That perception did two things: increased oppressive stigma of those two groups, and also hindered focused research on slowing and mitigation of the disease. That changed somewhat when actor Rock Hudson acknowledged his HIV in 1985, and again when Freddie Mercury died from complications of the disease in 1991.
What truly shifted the tide though was with Ryan White’s struggle with the disease; he was considered ‘relatable’ and ‘innocent’, because he contracted the virus in a way not perceived as distasteful by politicians, the media, or the public.
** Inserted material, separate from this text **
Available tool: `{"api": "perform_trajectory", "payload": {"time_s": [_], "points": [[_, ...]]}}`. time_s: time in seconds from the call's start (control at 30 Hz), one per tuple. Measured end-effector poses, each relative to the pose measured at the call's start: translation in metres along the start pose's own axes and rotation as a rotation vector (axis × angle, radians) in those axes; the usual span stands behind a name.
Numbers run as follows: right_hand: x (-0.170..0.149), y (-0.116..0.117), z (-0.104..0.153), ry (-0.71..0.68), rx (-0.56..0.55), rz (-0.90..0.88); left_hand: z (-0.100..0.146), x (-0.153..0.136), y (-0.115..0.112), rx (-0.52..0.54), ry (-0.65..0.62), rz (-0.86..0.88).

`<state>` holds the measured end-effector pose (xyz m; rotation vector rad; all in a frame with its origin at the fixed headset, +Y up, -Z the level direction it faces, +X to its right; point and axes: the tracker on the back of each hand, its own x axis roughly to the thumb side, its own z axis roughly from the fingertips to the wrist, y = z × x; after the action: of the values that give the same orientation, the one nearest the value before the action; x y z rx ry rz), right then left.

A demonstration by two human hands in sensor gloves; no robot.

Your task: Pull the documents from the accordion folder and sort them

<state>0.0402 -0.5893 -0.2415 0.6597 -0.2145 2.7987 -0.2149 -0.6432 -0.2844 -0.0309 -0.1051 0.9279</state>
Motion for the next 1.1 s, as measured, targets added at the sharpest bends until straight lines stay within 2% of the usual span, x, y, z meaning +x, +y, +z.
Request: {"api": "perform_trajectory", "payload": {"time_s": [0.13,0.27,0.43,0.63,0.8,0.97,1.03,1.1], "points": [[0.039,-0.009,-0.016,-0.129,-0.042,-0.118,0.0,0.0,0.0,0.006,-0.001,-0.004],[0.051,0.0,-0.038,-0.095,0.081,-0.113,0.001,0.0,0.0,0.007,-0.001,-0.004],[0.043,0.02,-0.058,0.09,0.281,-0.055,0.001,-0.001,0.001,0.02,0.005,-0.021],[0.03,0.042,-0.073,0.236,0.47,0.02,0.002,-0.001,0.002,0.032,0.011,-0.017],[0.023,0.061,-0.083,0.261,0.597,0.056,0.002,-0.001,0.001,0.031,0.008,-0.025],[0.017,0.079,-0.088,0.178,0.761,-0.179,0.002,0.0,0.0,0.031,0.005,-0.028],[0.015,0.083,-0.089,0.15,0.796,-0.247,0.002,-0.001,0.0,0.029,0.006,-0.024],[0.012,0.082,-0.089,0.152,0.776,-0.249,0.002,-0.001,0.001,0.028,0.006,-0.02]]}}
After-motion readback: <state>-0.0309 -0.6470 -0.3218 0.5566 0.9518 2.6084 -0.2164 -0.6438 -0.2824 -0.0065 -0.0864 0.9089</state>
In the years since, not least because of the influence of Ryan White (and also because of focused and effective activism from the LGBT community; read “And The Band Played On” by Randy Shilts) , and governments making the disease a priority, now, 37 years after White was diagnosed, strides have been made in AIDS treatment, but disparities still abound. Issues of access, cost–and lowered, but still pervasive stigma–still make for different outcomes in diagnosis, treatment, prognosis, and lifespan for different cohorts.
And this as well: when the pendulum of who contracted the disease swung from marginalized populations to more ‘mainstream victims’ research and support blossomed; this is less true now, as the pendulum swung back to those most vulnerable, particularly with Black women (who are now (incorrectly) considered to be one of the groups most infected), who are also often innocent victims, but who are not treated as such.
There are parallels to the AIDS crisis, which began over 40 years ago, and how COVID has played out.
What is new this time has been the pervasiveness of the pandemic. Even with diverse populations potentially at risk, it is different for COVID, where, at least initially, it was considered to be a ‘democratic’ disease–affecting all populations equally.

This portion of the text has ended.